-- WHAT THE EXERCISE ASKS --
Copy every line of the entries that has the string "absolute" in it.

==== RECORDS TO PROCESS

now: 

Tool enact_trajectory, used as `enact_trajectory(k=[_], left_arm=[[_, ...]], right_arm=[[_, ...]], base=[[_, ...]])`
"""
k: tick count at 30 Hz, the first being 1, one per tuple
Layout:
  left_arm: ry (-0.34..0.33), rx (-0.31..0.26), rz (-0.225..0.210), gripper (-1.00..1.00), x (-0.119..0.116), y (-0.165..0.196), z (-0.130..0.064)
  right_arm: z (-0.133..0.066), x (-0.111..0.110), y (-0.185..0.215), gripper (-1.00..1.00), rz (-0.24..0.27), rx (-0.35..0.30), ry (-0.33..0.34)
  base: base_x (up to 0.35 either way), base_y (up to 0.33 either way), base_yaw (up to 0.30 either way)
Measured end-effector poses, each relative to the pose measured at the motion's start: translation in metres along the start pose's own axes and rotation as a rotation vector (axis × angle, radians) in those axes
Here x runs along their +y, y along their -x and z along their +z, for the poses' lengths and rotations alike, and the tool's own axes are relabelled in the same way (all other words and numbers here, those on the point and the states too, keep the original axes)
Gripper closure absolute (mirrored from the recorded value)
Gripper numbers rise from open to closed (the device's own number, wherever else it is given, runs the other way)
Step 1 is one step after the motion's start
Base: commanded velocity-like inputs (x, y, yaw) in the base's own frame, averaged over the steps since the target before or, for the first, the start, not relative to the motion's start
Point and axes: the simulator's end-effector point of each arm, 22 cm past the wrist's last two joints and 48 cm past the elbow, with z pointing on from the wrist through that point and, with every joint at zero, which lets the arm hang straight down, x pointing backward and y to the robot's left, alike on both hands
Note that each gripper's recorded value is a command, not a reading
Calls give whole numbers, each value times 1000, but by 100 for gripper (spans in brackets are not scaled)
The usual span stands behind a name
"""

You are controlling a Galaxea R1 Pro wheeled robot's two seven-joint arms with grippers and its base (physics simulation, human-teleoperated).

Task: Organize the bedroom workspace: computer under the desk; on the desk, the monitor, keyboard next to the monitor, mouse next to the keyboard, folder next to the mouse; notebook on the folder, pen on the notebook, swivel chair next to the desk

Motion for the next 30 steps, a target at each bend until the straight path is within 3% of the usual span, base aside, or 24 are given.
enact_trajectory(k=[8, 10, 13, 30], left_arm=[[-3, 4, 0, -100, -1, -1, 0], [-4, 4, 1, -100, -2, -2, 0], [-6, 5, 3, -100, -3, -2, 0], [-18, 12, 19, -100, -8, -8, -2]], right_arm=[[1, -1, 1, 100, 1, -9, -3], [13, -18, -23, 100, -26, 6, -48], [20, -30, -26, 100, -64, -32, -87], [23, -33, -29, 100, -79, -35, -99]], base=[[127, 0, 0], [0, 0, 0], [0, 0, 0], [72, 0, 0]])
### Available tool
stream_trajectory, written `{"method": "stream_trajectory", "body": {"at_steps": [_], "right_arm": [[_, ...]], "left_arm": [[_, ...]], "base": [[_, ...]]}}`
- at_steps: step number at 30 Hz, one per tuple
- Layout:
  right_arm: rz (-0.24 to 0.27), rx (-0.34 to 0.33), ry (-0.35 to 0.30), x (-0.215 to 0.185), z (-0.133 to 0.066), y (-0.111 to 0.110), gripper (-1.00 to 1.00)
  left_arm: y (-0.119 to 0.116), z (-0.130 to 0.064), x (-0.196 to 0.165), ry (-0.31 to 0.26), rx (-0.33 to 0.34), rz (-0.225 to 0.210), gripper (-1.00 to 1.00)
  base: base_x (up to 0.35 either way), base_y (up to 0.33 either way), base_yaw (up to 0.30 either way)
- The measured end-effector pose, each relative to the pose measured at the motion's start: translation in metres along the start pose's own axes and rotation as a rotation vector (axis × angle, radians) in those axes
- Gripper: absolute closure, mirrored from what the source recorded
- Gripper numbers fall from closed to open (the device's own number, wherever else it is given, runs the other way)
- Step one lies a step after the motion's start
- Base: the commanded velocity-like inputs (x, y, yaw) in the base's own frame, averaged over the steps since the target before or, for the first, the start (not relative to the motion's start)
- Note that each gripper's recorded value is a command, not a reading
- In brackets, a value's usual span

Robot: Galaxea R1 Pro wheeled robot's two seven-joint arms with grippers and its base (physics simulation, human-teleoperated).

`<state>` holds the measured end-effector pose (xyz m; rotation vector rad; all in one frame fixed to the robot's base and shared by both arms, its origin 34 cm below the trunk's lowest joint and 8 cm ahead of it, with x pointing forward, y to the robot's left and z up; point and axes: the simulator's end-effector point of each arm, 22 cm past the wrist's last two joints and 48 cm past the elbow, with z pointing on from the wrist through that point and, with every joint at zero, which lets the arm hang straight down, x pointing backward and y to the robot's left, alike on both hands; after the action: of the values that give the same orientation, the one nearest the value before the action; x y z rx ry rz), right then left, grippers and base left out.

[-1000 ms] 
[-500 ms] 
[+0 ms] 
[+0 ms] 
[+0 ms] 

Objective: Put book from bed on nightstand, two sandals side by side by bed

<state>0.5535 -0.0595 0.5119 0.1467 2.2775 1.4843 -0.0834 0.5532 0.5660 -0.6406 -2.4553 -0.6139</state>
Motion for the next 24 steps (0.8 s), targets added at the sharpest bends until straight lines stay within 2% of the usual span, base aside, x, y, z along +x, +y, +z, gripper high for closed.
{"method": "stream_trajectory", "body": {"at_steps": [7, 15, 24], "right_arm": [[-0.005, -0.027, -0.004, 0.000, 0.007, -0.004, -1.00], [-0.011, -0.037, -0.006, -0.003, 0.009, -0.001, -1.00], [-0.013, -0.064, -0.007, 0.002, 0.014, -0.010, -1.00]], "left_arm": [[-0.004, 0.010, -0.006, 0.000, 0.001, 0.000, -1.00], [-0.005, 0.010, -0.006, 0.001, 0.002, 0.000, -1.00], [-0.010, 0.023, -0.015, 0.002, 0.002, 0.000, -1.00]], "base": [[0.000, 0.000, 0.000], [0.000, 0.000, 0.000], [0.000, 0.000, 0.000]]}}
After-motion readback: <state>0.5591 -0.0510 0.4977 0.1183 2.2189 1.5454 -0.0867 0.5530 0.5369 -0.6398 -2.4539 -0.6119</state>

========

-- FINISHED TASK --
Gripper closure absolute (mirrored from the recorded value)
- Gripper: absolute closure, mirrored from what the source recorded

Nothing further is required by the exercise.